- **Dataset content**
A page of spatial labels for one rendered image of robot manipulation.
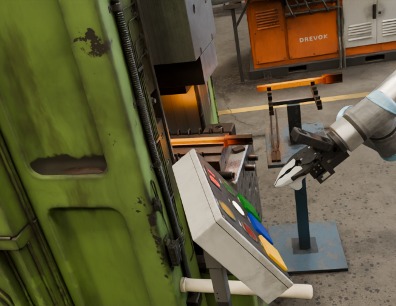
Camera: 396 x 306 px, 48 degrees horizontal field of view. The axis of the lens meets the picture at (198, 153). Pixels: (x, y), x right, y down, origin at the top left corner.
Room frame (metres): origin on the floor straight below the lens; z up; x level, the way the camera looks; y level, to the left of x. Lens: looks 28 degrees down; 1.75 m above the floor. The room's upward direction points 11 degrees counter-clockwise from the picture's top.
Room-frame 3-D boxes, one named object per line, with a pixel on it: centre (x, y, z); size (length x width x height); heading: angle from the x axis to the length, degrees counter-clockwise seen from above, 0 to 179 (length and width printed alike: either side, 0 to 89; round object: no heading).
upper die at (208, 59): (1.54, 0.10, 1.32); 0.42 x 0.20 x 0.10; 70
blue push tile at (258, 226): (0.92, -0.12, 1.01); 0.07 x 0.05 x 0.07; 5
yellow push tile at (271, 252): (0.82, -0.13, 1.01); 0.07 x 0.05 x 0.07; 5
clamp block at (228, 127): (1.66, -0.10, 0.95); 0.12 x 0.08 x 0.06; 70
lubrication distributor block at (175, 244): (1.16, 0.14, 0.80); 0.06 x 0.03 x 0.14; 160
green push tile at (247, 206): (1.02, -0.11, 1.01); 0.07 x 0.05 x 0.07; 5
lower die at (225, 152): (1.54, 0.10, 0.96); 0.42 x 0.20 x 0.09; 70
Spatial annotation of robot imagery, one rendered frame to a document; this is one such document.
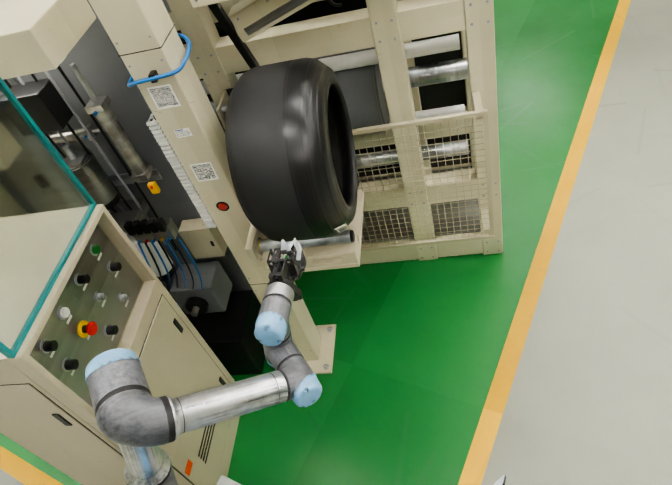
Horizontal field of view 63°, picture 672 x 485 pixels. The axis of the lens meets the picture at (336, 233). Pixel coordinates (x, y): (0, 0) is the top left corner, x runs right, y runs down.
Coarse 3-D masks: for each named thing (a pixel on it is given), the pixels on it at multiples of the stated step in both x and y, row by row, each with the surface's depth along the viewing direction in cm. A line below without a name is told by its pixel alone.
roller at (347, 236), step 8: (344, 232) 189; (352, 232) 188; (264, 240) 196; (272, 240) 195; (304, 240) 191; (312, 240) 191; (320, 240) 190; (328, 240) 190; (336, 240) 189; (344, 240) 189; (352, 240) 188; (264, 248) 195; (272, 248) 195
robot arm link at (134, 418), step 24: (288, 360) 134; (240, 384) 124; (264, 384) 125; (288, 384) 128; (312, 384) 128; (120, 408) 111; (144, 408) 112; (168, 408) 113; (192, 408) 116; (216, 408) 118; (240, 408) 121; (120, 432) 110; (144, 432) 110; (168, 432) 112
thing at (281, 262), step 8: (280, 248) 149; (272, 256) 147; (280, 256) 148; (288, 256) 147; (272, 264) 147; (280, 264) 145; (288, 264) 145; (296, 264) 151; (272, 272) 144; (280, 272) 141; (288, 272) 147; (296, 272) 147; (272, 280) 141; (280, 280) 141; (288, 280) 142
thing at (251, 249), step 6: (252, 228) 197; (252, 234) 195; (258, 234) 198; (252, 240) 193; (258, 240) 196; (246, 246) 192; (252, 246) 191; (246, 252) 192; (252, 252) 191; (258, 252) 195; (252, 258) 194; (258, 258) 195; (252, 264) 196; (258, 264) 196
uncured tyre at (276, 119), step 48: (240, 96) 160; (288, 96) 155; (336, 96) 188; (240, 144) 156; (288, 144) 153; (336, 144) 207; (240, 192) 162; (288, 192) 158; (336, 192) 163; (288, 240) 179
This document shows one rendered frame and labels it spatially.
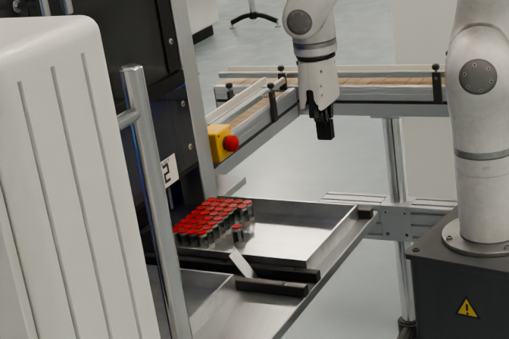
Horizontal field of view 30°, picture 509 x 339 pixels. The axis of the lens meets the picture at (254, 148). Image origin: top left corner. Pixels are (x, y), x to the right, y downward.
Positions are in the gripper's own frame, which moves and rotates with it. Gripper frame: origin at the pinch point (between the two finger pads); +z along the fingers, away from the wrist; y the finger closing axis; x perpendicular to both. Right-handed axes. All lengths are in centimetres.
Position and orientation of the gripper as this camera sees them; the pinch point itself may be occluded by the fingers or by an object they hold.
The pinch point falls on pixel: (325, 129)
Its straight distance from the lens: 189.5
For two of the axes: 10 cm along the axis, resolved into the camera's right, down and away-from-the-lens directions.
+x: 8.8, 0.3, -4.7
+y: -4.5, 3.5, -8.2
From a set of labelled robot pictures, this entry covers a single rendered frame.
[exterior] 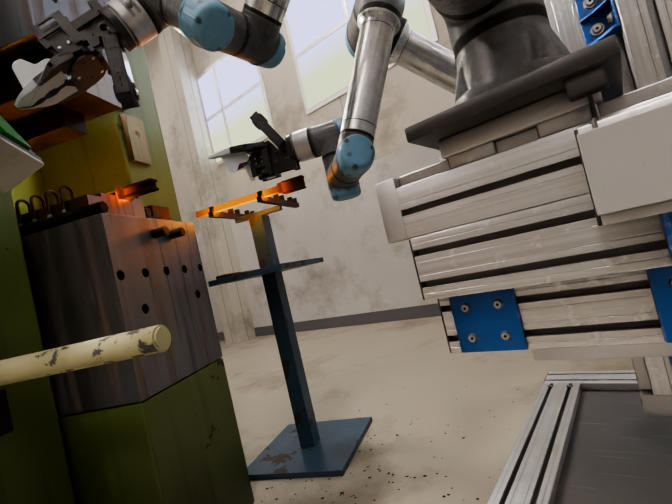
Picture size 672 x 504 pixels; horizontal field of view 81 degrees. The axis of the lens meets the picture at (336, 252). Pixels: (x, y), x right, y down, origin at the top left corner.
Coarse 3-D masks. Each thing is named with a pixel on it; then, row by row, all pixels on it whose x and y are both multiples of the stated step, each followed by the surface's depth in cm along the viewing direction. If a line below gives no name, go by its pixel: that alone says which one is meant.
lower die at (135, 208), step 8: (72, 200) 96; (80, 200) 96; (88, 200) 96; (96, 200) 98; (104, 200) 101; (112, 200) 103; (120, 200) 106; (136, 200) 113; (56, 208) 97; (72, 208) 96; (112, 208) 103; (120, 208) 106; (128, 208) 109; (136, 208) 112; (24, 216) 99; (32, 216) 99; (40, 216) 98; (136, 216) 111; (144, 216) 114; (24, 224) 99
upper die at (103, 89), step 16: (0, 80) 100; (16, 80) 99; (112, 80) 115; (0, 96) 101; (16, 96) 100; (80, 96) 105; (96, 96) 107; (112, 96) 113; (0, 112) 104; (16, 112) 106; (32, 112) 107; (80, 112) 113; (96, 112) 115
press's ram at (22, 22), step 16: (0, 0) 94; (16, 0) 93; (32, 0) 93; (48, 0) 98; (64, 0) 104; (80, 0) 110; (0, 16) 94; (16, 16) 93; (32, 16) 92; (0, 32) 94; (16, 32) 93; (32, 32) 92; (0, 48) 94; (16, 48) 96; (32, 48) 97; (0, 64) 100
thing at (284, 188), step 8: (296, 176) 136; (280, 184) 137; (288, 184) 138; (296, 184) 137; (304, 184) 136; (256, 192) 141; (264, 192) 140; (272, 192) 139; (280, 192) 137; (288, 192) 138; (232, 200) 144; (240, 200) 143; (248, 200) 142; (256, 200) 144; (208, 208) 147; (216, 208) 146; (224, 208) 145; (200, 216) 149
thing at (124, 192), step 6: (144, 180) 105; (150, 180) 104; (156, 180) 107; (120, 186) 106; (126, 186) 106; (132, 186) 106; (138, 186) 106; (144, 186) 106; (150, 186) 105; (120, 192) 105; (126, 192) 107; (132, 192) 106; (138, 192) 105; (144, 192) 106; (150, 192) 107; (120, 198) 105; (126, 198) 107; (132, 198) 109
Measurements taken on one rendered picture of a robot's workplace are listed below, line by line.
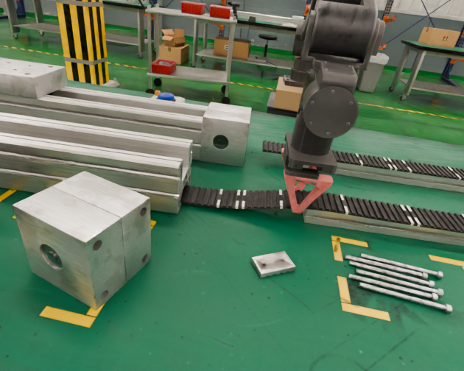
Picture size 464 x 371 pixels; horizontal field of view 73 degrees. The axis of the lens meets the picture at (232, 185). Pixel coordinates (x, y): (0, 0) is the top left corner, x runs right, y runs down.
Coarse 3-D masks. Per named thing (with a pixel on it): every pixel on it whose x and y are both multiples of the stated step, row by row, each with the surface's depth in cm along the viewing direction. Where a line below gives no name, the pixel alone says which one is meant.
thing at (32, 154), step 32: (0, 128) 52; (32, 128) 51; (64, 128) 51; (96, 128) 52; (0, 160) 46; (32, 160) 46; (64, 160) 47; (96, 160) 45; (128, 160) 44; (160, 160) 45; (32, 192) 49; (160, 192) 48
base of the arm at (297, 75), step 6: (300, 60) 102; (294, 66) 105; (300, 66) 103; (306, 66) 102; (312, 66) 103; (294, 72) 104; (300, 72) 103; (288, 78) 107; (294, 78) 105; (300, 78) 104; (288, 84) 105; (294, 84) 104; (300, 84) 104
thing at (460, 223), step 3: (447, 213) 52; (450, 213) 51; (456, 213) 52; (450, 216) 51; (453, 216) 51; (456, 216) 51; (459, 216) 51; (453, 219) 50; (456, 219) 50; (459, 219) 50; (462, 219) 50; (456, 222) 50; (459, 222) 49; (462, 222) 50; (459, 225) 49; (462, 225) 49; (462, 228) 48; (462, 231) 48
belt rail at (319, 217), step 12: (312, 216) 51; (324, 216) 50; (336, 216) 49; (348, 216) 49; (348, 228) 50; (360, 228) 50; (372, 228) 50; (384, 228) 50; (396, 228) 50; (408, 228) 49; (420, 228) 49; (432, 240) 50; (444, 240) 50; (456, 240) 50
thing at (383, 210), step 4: (376, 204) 52; (380, 204) 52; (384, 204) 52; (380, 208) 50; (384, 208) 51; (380, 212) 50; (384, 212) 50; (388, 212) 50; (384, 216) 48; (388, 216) 49; (392, 216) 49; (384, 220) 48; (388, 220) 48; (392, 220) 48
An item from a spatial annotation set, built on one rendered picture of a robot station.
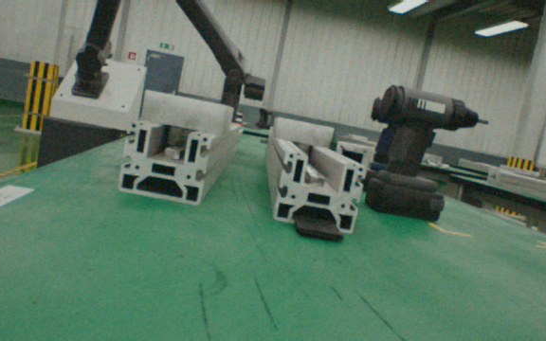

- **Problem to work on**
Copy out all lines above holding "tile".

- **Reply to the task**
blue push tile at (258, 226): (0.92, -0.12, 1.01); 0.07 x 0.05 x 0.07; 5
yellow push tile at (271, 252): (0.82, -0.13, 1.01); 0.07 x 0.05 x 0.07; 5
green push tile at (247, 206): (1.02, -0.11, 1.01); 0.07 x 0.05 x 0.07; 5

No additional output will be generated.